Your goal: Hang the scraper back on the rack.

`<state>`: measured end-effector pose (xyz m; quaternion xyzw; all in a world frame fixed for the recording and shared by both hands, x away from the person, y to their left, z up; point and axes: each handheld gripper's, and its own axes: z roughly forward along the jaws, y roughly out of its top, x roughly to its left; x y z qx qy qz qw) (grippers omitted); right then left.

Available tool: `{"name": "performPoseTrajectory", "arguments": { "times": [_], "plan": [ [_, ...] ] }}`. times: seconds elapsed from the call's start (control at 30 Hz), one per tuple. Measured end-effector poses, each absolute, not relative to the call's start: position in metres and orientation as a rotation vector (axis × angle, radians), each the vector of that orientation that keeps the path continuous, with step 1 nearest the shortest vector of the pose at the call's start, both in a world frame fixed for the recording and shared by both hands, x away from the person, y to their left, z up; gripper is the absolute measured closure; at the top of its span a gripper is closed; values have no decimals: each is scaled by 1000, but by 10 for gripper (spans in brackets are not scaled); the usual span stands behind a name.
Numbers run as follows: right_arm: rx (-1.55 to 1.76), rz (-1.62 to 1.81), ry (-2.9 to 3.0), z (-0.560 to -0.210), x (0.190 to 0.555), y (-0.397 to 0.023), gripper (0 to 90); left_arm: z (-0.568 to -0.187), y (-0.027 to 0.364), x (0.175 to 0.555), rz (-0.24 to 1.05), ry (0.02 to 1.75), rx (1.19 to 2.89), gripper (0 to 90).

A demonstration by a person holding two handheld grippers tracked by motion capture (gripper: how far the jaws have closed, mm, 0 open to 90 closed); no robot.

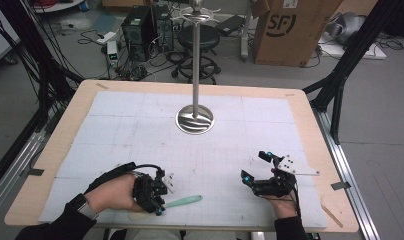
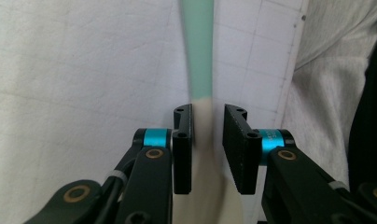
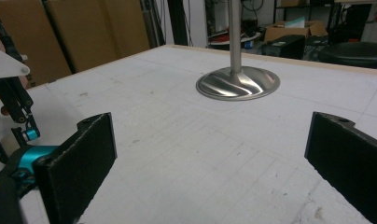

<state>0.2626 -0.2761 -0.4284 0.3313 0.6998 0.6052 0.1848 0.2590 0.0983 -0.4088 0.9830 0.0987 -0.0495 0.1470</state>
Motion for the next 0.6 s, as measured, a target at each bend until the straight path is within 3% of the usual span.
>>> {"name": "performPoseTrajectory", "arguments": {
  "times": [0.13,0.6],
  "plan": [
    [928,1702,1983,-430,263,-275,8,-409,95,258,-110,289,2856,788],
    [925,1701,1987,-430,263,-274,8,-408,87,245,29,301,2904,797]
  ]
}}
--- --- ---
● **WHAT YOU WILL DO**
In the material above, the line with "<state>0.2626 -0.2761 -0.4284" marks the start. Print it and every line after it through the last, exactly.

● **YOUR RESPONSE**
<state>0.2626 -0.2761 -0.4284 0.3313 0.6998 0.6052 0.1848 0.2590 0.0983 -0.4088 0.9830 0.0987 -0.0495 0.1470</state>
Motion for the next 0.6 s, as measured, a target at each bend until the straight path is within 3% of the usual span.
>>> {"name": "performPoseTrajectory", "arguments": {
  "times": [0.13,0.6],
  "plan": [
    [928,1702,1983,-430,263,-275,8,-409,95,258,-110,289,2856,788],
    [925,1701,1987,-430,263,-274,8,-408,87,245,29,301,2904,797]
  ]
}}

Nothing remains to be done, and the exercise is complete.